#### Collected data:
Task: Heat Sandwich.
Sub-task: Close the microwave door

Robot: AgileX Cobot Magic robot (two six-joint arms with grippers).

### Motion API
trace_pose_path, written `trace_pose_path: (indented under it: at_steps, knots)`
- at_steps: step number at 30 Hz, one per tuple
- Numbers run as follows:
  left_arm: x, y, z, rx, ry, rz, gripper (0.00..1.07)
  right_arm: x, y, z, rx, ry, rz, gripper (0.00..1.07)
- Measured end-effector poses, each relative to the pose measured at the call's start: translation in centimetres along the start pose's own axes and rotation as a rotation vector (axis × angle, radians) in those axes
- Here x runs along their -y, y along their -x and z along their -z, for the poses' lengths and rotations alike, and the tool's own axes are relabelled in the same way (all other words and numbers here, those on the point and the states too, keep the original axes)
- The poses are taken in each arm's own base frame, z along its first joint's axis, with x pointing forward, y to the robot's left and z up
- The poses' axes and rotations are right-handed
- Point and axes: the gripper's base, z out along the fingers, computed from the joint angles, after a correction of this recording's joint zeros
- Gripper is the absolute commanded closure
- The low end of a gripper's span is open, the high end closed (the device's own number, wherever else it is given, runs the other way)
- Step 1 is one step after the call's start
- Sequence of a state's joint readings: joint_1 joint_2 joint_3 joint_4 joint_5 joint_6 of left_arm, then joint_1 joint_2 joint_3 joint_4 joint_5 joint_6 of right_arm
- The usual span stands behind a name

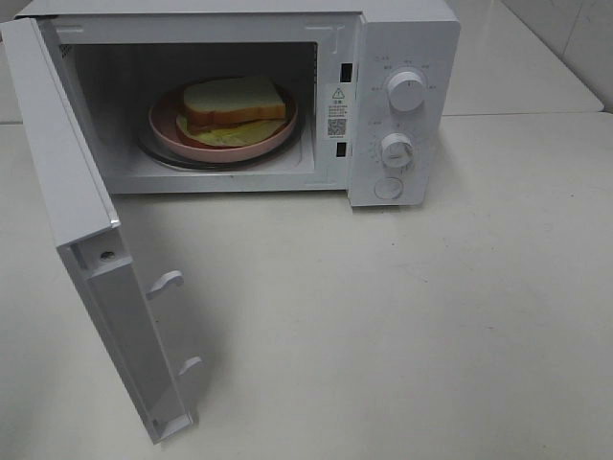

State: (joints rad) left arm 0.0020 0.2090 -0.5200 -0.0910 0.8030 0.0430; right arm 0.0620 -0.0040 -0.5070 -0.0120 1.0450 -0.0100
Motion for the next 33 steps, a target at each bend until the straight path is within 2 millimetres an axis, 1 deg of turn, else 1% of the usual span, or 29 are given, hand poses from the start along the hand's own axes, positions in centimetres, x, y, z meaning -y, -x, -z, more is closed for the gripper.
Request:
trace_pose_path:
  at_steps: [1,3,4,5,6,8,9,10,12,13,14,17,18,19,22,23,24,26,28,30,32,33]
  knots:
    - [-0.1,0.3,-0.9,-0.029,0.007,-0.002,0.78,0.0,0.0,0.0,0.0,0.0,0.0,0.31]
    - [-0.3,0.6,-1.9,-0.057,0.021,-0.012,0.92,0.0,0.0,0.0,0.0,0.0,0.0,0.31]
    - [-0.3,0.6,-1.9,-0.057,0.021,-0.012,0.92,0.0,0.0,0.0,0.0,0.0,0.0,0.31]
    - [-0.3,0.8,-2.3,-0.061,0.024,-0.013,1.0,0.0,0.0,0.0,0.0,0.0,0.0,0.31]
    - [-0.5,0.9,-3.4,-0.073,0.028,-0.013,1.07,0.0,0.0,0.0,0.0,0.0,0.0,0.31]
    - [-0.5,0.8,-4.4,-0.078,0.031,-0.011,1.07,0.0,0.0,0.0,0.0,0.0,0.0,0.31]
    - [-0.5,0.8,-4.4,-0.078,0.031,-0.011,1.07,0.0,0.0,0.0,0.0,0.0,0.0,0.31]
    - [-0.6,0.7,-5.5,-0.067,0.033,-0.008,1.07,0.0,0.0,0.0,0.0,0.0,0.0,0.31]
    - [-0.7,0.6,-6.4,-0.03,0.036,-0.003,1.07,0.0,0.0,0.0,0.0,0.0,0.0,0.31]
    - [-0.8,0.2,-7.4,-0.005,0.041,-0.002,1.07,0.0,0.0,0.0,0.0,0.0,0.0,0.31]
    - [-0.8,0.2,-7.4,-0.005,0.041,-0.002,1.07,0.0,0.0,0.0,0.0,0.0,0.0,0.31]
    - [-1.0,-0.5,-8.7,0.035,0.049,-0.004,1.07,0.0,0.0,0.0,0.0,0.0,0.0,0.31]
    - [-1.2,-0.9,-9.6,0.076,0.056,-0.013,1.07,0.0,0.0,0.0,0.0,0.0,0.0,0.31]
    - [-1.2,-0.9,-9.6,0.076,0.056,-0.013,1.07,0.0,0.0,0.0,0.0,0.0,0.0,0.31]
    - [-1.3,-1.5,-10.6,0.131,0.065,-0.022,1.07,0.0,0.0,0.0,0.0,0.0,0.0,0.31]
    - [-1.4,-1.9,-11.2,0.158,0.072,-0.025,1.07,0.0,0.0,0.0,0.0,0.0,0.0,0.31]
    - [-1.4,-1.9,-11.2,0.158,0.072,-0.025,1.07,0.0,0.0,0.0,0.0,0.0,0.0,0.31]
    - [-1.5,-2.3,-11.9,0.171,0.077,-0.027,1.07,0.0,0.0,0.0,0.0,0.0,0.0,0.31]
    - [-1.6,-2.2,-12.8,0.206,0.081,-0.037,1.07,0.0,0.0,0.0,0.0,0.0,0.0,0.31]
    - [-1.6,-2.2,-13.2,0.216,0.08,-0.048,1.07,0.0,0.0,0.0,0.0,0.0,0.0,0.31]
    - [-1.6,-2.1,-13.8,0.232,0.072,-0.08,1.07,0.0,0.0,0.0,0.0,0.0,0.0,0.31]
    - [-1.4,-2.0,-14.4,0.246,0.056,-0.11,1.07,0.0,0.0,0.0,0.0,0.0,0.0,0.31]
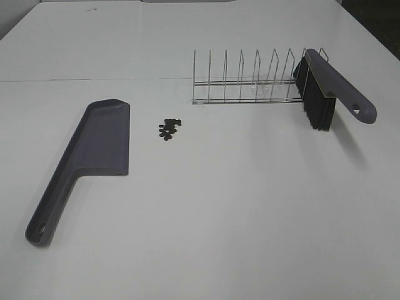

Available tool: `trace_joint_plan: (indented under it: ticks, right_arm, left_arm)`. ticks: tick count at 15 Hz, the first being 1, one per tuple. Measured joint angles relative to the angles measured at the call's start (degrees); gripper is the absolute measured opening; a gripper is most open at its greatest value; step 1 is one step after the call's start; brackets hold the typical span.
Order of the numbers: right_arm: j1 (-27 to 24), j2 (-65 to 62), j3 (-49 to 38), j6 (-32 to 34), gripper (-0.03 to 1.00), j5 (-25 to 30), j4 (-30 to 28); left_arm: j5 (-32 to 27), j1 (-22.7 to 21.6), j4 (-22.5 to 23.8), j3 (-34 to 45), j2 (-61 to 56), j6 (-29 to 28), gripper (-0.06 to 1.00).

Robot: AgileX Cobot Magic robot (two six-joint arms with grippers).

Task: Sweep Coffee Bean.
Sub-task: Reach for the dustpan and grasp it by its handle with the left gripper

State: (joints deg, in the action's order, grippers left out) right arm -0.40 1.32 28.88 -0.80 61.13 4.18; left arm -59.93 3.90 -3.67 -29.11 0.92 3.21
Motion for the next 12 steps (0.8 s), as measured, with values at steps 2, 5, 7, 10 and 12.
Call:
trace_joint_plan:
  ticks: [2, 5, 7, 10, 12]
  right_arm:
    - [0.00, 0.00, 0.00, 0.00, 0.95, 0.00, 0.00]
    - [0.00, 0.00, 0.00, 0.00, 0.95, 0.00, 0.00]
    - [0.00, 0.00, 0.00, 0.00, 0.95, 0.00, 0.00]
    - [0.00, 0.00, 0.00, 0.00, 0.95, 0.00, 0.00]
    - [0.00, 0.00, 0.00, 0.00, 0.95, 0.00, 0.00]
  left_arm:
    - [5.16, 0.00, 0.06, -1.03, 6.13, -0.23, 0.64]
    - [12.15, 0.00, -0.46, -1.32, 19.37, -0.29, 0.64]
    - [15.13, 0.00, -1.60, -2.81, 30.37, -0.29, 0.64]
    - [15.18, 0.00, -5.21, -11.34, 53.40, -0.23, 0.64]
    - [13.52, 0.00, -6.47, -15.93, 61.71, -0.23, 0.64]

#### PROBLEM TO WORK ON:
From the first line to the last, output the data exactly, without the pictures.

#### OUTPUT OF THE EXERCISE:
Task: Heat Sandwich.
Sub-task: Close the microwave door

Robot: AgileX Cobot Magic robot (two six-joint arms with grippers).

### Motion API
trace_pose_path, written `trace_pose_path: (indented under it: at_steps, knots)`
- at_steps: step number at 30 Hz, one per tuple
- Numbers run as follows:
  left_arm: x, y, z, rx, ry, rz, gripper (0.00..1.07)
  right_arm: x, y, z, rx, ry, rz, gripper (0.00..1.07)
- Measured end-effector poses, each relative to the pose measured at the call's start: translation in centimetres along the start pose's own axes and rotation as a rotation vector (axis × angle, radians) in those axes
- Here x runs along their -y, y along their -x and z along their -z, for the poses' lengths and rotations alike, and the tool's own axes are relabelled in the same way (all other words and numbers here, those on the point and the states too, keep the original axes)
- The poses are taken in each arm's own base frame, z along its first joint's axis, with x pointing forward, y to the robot's left and z up
- The poses' axes and rotations are right-handed
- Point and axes: the gripper's base, z out along the fingers, computed from the joint angles, after a correction of this recording's joint zeros
- Gripper is the absolute commanded closure
- The low end of a gripper's span is open, the high end closed (the device's own number, wherever else it is given, runs the other way)
- Step 1 is one step after the call's start
- Sequence of a state's joint readings: joint_1 joint_2 joint_3 joint_4 joint_5 joint_6 of left_arm, then joint_1 joint_2 joint_3 joint_4 joint_5 joint_6 of right_arm
- The usual span stands behind a name


State: (joints rad) left arm 0.0020 0.2090 -0.5200 -0.0910 0.8030 0.0430; right arm 0.0620 -0.0040 -0.5070 -0.0120 1.0450 -0.0100
Motion for the next 33 steps, a target at each bend until the straight path is within 2 millimetres an axis, 1 deg of turn, else 1% of the usual span, or 29 are given, hand poses from the start along the hand's own axes, positions in centimetres, x, y, z meaning -y, -x, -z, more is closed for the gripper.
Request:
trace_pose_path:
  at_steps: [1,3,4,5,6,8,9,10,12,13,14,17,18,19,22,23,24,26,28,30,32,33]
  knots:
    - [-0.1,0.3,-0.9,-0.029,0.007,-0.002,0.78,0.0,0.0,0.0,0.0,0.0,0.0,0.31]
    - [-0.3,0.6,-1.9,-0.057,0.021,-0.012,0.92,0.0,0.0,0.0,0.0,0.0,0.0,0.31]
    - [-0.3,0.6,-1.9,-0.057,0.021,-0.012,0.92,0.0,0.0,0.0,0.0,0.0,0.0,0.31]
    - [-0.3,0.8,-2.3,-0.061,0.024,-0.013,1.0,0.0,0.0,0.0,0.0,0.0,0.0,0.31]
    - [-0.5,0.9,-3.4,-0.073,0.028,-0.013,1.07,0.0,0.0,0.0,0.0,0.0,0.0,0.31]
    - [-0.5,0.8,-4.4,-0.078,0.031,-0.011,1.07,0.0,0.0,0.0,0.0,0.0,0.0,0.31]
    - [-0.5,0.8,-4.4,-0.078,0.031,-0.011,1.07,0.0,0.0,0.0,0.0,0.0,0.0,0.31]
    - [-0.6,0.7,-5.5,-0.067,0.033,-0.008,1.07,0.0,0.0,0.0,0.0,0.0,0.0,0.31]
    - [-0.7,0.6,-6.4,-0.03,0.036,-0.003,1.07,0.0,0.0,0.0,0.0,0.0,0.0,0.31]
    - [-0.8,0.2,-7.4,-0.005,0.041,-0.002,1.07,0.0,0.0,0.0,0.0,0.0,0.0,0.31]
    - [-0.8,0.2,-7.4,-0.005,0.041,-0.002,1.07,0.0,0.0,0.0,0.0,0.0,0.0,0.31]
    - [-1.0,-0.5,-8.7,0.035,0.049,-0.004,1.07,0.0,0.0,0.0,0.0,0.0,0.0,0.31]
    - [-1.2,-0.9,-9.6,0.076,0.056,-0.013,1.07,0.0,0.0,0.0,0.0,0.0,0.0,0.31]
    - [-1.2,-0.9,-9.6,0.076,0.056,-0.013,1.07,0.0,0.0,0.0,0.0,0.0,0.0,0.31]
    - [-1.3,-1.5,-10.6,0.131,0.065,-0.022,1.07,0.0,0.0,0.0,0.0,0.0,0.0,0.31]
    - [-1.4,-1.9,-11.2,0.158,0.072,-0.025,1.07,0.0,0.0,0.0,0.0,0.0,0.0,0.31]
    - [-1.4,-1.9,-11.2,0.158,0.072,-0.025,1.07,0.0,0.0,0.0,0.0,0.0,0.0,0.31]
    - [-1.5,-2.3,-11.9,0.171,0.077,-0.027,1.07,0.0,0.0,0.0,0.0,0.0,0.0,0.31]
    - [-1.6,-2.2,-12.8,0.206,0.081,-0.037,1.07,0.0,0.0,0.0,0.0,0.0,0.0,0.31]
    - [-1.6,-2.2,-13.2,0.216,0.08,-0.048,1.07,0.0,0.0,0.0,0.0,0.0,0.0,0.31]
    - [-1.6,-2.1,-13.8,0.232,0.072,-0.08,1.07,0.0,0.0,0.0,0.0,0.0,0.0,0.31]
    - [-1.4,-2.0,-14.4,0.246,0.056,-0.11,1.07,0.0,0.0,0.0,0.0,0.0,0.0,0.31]

Available tool: `trace_joint_plan: (indented under it: ticks, right_arm, left_arm)`. ticks: tick count at 15 Hz, the first being 1, one per tuple. Measured joint angles relative to the angles measured at the call's start (degrees); gripper is the absolute measured opening; a gripper is most open at its greatest value; step 1 is one step after the call's start; brackets hold the typical span.
Order of the numbers: right_arm: j1 (-27 to 24), j2 (-65 to 62), j3 (-49 to 38), j6 (-32 to 34), gripper (-0.03 to 1.00), j5 (-25 to 30), j4 (-30 to 28); left_arm: j5 (-32 to 27), j1 (-22.7 to 21.6), j4 (-22.5 to 23.8), j3 (-34 to 45), j2 (-61 to 56), j6 (-29 to 28), gripper (-0.06 to 1.00).

Robot: AgileX Cobot Magic robot (two six-joint arms with grippers).

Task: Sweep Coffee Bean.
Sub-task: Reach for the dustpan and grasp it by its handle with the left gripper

State: (joints deg, in the action's order, grippers left out) right arm -0.40 1.32 28.88 -0.80 61.13 4.18; left arm -59.93 3.90 -3.67 -29.11 0.92 3.21
Motion for the next 12 steps (0.8 s), as measured, with values at steps 2, 5, 7, 10 and 12.
Call:
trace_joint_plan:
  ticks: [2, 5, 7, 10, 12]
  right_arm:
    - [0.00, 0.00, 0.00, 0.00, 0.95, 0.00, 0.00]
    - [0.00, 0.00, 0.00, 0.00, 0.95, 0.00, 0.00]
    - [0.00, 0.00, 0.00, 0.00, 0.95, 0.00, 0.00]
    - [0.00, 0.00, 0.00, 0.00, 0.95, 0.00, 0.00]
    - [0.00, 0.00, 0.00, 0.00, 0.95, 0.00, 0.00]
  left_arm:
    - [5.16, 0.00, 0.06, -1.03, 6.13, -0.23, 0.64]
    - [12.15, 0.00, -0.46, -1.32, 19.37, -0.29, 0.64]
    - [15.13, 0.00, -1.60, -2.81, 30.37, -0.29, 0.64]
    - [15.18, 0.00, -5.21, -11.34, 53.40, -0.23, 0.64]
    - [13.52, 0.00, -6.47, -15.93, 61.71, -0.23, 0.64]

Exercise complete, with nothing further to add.